● **PROBLEM STATEMENT**:
Search the material for lines containing the word "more", and copy each one.

■ ■ ■

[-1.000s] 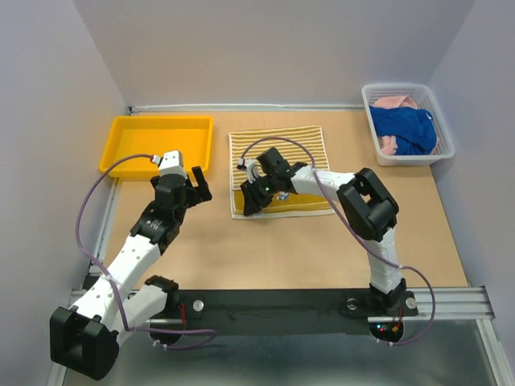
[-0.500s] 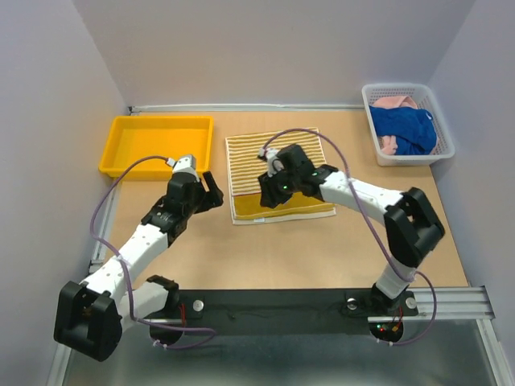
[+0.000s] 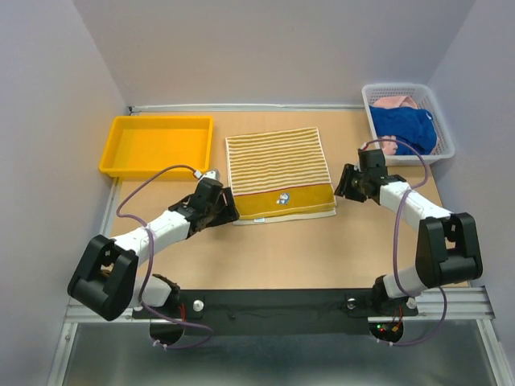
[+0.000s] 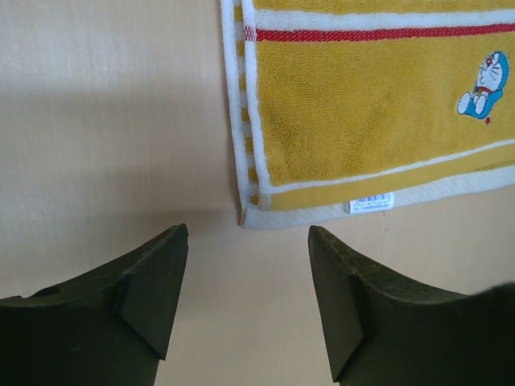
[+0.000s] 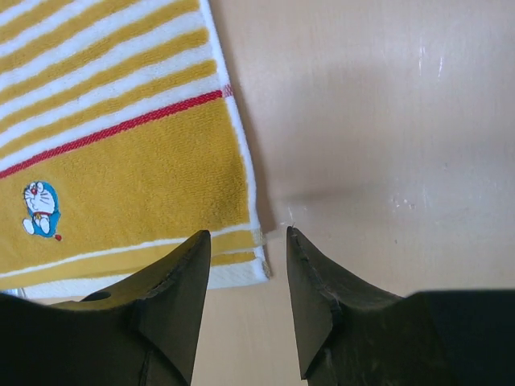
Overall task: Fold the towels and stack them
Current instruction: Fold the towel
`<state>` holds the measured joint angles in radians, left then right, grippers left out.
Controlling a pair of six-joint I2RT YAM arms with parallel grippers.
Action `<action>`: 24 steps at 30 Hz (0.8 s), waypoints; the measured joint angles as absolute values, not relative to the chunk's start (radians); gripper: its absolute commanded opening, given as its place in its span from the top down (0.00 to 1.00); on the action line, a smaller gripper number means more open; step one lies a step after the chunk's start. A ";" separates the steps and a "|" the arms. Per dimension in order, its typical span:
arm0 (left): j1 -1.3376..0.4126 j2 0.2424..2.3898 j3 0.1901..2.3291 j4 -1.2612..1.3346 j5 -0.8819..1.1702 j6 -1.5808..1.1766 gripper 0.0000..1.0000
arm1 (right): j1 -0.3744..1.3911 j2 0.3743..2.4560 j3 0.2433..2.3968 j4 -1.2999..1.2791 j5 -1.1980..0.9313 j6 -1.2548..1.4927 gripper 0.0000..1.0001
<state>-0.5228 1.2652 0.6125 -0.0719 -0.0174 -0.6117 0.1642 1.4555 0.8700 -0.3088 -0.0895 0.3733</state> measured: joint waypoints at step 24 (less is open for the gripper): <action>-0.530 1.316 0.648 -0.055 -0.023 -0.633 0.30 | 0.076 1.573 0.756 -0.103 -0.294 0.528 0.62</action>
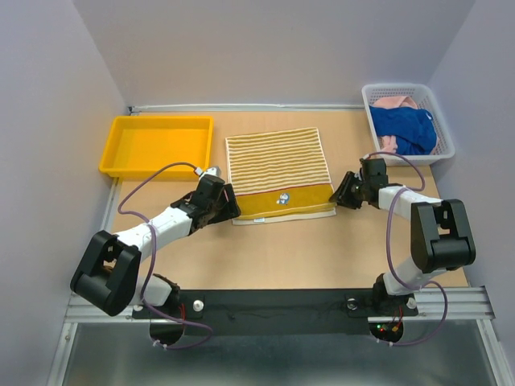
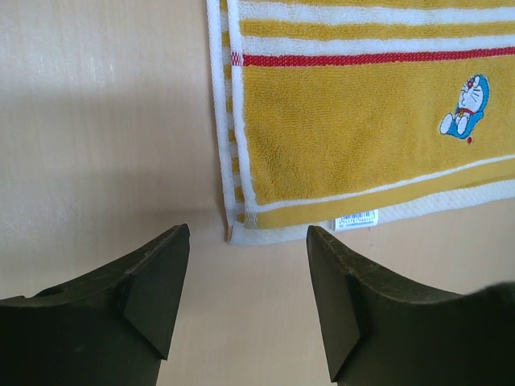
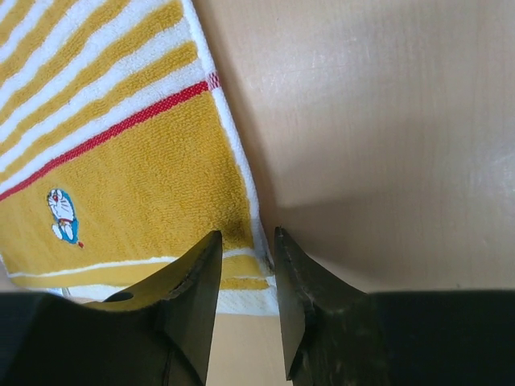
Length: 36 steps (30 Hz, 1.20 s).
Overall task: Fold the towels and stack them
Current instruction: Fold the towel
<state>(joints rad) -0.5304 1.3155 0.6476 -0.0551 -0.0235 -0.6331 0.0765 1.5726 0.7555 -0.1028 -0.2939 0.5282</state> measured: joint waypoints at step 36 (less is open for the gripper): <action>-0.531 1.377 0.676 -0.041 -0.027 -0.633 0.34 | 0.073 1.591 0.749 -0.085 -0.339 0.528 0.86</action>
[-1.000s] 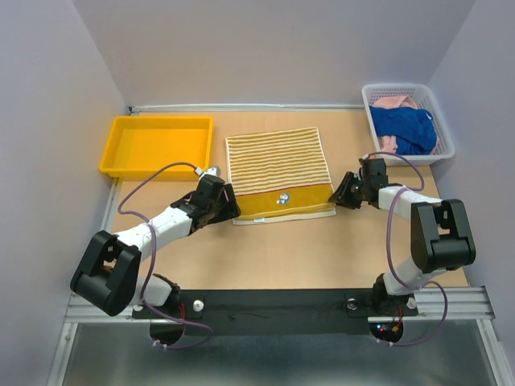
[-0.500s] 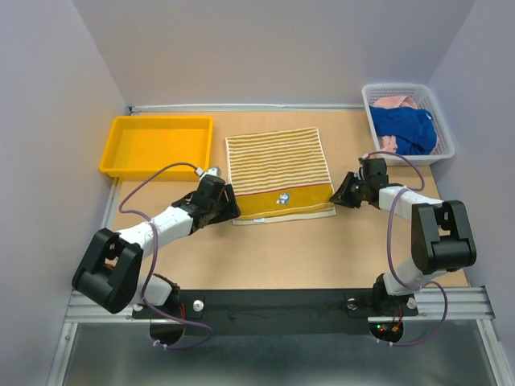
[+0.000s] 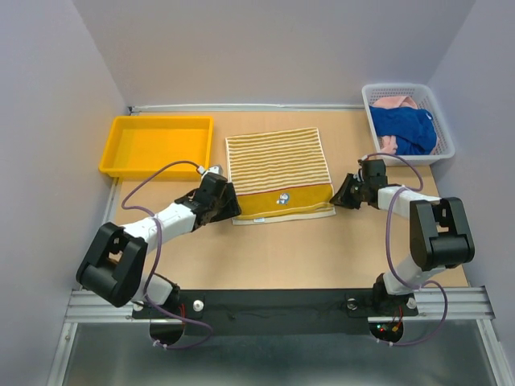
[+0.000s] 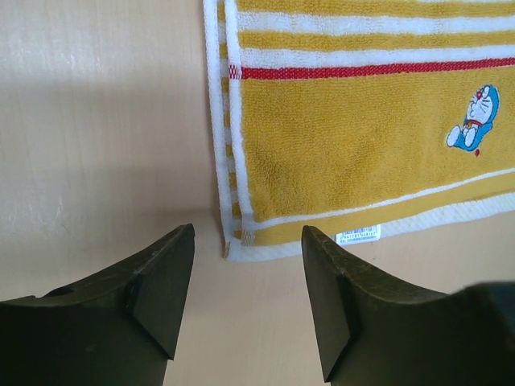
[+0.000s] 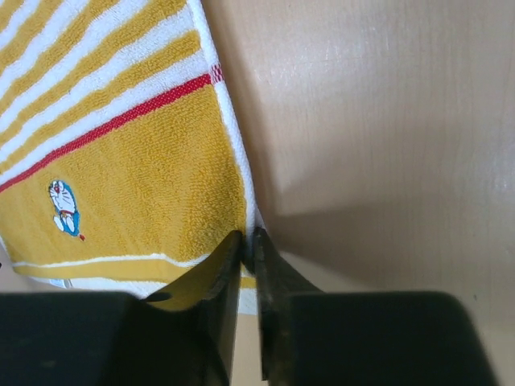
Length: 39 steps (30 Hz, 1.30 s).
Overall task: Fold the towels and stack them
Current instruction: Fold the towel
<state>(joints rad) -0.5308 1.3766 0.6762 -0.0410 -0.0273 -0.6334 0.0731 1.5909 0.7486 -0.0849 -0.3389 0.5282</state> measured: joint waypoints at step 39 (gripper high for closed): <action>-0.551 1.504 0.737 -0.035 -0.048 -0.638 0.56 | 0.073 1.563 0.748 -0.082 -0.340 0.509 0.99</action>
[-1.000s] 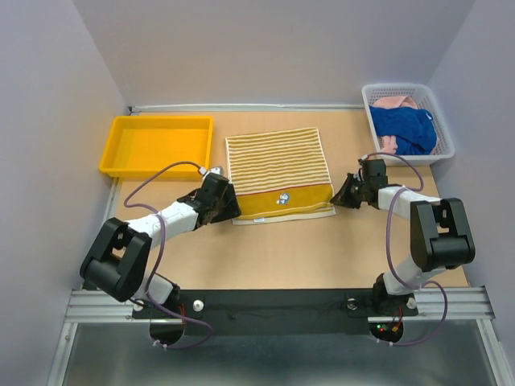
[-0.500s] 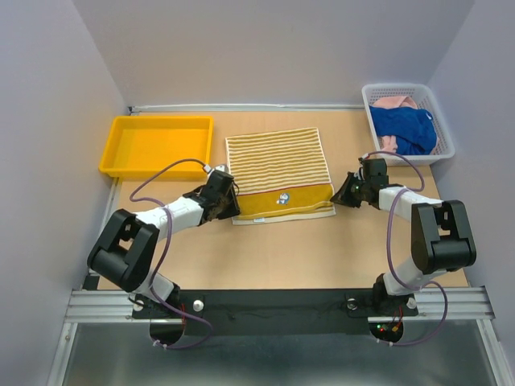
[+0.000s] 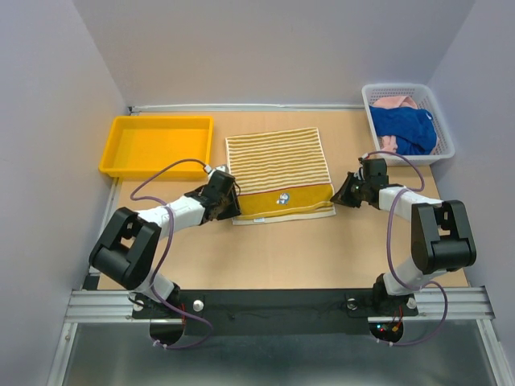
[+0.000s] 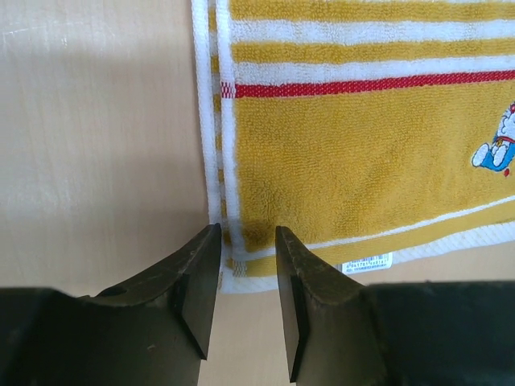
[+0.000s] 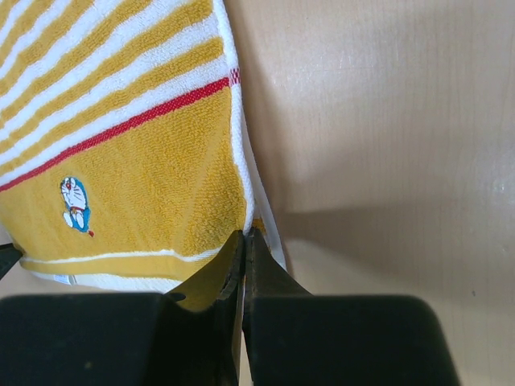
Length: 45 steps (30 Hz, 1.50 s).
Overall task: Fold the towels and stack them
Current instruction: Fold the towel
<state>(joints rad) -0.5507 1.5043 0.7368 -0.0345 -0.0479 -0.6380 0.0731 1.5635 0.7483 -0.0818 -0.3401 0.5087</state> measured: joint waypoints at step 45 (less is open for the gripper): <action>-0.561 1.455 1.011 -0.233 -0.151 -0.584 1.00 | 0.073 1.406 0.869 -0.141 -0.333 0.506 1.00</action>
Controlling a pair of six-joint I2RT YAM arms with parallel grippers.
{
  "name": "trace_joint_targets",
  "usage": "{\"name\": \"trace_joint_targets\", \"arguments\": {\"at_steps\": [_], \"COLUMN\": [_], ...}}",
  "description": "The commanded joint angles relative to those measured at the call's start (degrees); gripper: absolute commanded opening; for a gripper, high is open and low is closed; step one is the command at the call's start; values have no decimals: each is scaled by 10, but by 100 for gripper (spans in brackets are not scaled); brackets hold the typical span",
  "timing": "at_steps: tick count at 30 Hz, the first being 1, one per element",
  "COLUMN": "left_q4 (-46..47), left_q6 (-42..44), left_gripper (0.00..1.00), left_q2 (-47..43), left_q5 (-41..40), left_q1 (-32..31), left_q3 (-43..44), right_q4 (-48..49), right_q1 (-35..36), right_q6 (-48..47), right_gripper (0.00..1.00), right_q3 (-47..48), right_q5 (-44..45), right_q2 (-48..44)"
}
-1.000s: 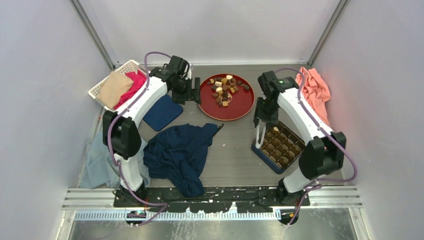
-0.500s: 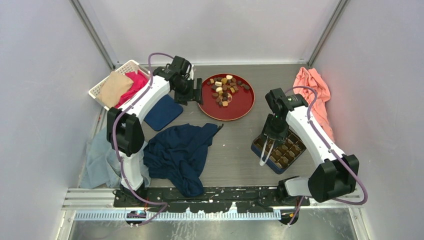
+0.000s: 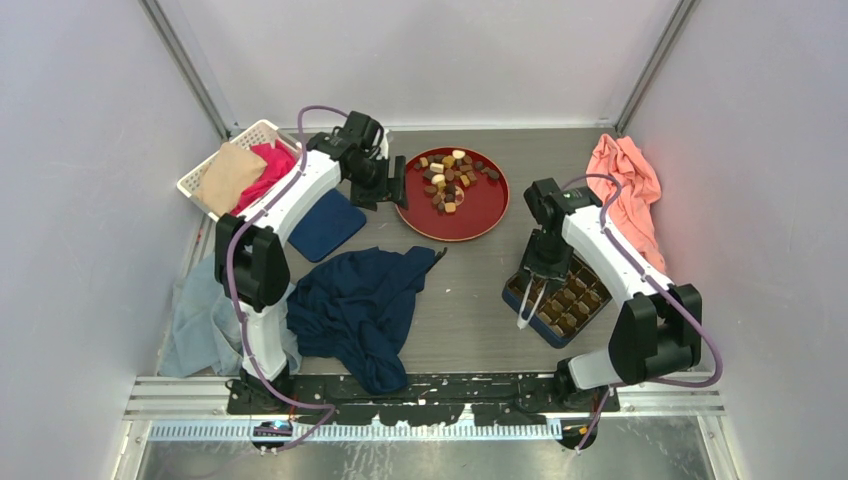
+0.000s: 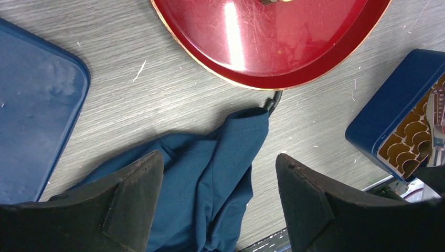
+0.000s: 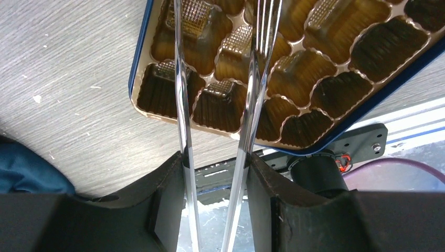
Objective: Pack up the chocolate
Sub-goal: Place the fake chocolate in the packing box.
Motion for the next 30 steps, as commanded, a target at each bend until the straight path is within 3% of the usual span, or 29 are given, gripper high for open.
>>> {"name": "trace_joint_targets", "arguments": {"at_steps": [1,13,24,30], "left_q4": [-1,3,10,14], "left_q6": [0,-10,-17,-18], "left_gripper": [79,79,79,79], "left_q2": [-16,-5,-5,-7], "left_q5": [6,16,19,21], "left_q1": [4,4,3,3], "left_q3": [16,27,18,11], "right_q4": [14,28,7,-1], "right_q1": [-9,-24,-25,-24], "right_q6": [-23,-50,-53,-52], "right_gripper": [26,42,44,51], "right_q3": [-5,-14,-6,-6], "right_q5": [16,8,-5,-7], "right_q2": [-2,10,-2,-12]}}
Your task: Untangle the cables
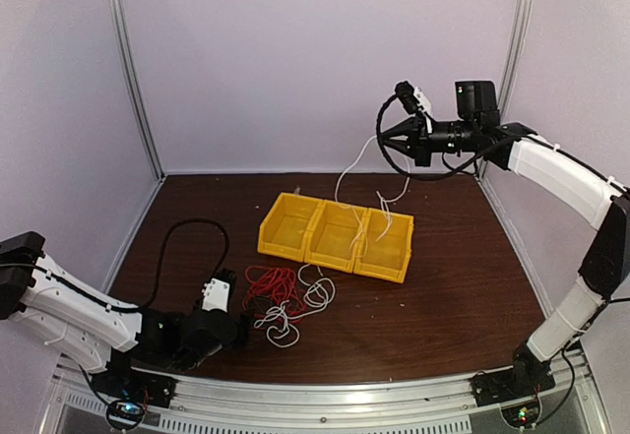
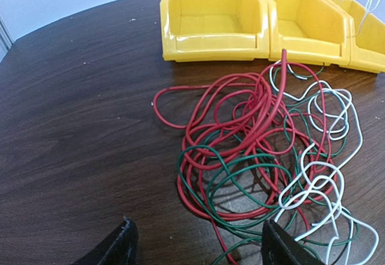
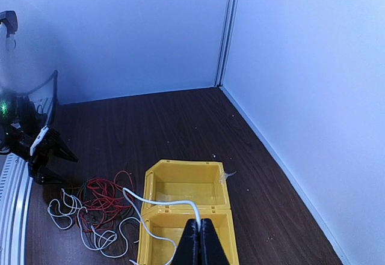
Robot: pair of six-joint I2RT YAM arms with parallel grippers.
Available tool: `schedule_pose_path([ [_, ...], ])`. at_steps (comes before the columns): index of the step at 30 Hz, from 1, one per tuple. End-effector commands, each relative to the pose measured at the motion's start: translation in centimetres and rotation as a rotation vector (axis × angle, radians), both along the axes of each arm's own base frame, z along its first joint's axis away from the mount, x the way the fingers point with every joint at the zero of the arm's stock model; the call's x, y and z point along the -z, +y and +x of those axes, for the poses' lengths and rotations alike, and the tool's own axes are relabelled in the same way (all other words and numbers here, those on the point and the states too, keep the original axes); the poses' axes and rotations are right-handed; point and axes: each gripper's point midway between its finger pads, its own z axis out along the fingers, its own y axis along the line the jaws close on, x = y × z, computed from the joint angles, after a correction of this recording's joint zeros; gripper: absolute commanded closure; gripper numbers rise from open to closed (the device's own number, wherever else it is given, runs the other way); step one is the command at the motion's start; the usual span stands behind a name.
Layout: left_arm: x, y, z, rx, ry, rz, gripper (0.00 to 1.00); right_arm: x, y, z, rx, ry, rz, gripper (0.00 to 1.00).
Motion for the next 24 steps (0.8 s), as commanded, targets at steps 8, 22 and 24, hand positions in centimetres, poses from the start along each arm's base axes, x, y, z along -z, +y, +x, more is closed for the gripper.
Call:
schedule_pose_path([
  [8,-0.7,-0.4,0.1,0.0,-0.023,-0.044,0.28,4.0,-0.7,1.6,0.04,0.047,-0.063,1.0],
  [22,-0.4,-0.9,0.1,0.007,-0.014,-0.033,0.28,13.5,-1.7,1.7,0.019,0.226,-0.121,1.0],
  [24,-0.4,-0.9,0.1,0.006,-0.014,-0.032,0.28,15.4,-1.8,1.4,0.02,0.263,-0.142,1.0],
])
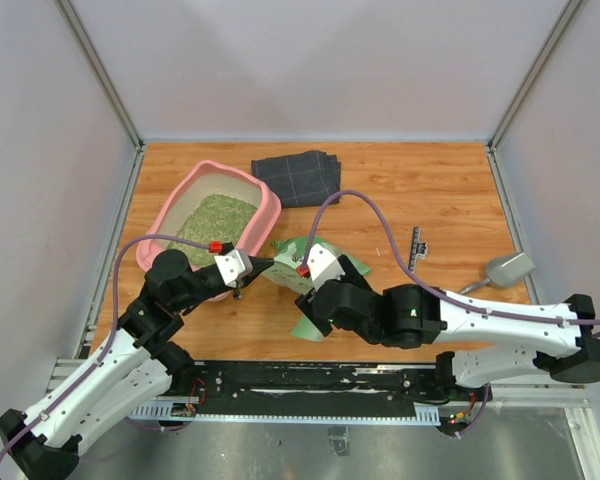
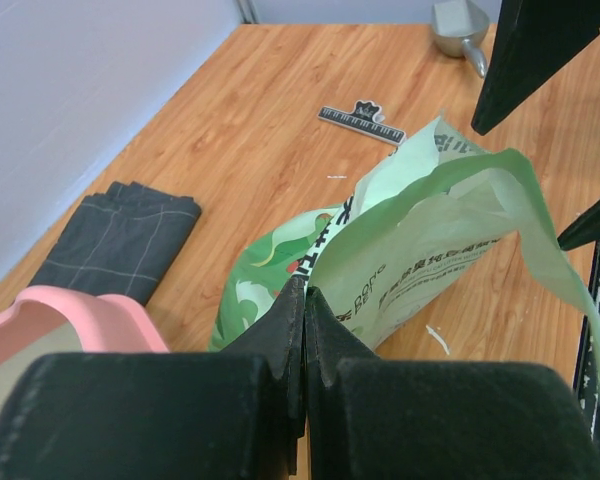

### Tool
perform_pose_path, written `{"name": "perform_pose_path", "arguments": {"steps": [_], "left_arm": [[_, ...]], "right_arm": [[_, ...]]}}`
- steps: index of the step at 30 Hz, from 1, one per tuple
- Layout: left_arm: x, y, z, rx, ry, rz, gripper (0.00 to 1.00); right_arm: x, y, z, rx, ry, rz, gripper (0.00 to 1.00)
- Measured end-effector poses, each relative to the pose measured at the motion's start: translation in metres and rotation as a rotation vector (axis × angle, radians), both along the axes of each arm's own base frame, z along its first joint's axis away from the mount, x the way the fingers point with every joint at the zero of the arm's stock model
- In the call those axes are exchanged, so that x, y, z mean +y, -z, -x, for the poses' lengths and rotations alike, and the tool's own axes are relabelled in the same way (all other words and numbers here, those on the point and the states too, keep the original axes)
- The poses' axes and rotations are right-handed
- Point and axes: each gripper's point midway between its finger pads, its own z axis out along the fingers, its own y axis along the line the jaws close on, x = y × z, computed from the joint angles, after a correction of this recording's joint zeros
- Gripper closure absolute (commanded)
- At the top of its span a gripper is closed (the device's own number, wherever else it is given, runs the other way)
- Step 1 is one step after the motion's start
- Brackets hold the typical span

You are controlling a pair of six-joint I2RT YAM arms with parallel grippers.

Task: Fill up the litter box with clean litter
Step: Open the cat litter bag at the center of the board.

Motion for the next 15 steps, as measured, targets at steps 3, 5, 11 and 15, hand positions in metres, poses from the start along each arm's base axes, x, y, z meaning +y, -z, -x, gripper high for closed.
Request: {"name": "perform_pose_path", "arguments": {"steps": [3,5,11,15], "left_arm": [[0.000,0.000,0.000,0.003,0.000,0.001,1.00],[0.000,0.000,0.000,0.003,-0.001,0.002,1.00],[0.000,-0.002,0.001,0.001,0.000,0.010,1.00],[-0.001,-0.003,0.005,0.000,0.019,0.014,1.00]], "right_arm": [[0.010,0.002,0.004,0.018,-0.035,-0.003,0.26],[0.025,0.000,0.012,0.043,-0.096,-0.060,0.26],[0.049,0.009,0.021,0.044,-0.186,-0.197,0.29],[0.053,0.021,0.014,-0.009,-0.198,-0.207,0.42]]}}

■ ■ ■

● **EXERCISE ANSWER**:
Action `<action>`: 24 steps at 30 Hz (0.8 s), waypoints; the measured joint angles as absolute values, not relative to the chunk's start (radians); gripper: its absolute commanded opening, given as its place in its span from the top down (0.00 to 1.00); on the action line, a smaller gripper number means more open; step one lies a step after the chunk's start. A ";" separates the steps and a "|" the arms. Per dimension in order, its typical span:
Motion for the next 24 steps (0.8 s), as commanded, targets at steps 8, 22 and 24, hand positions in centimetres, poses from the start along each arm's base axes, x, y, z along -z, +y, +x, more is closed for the gripper.

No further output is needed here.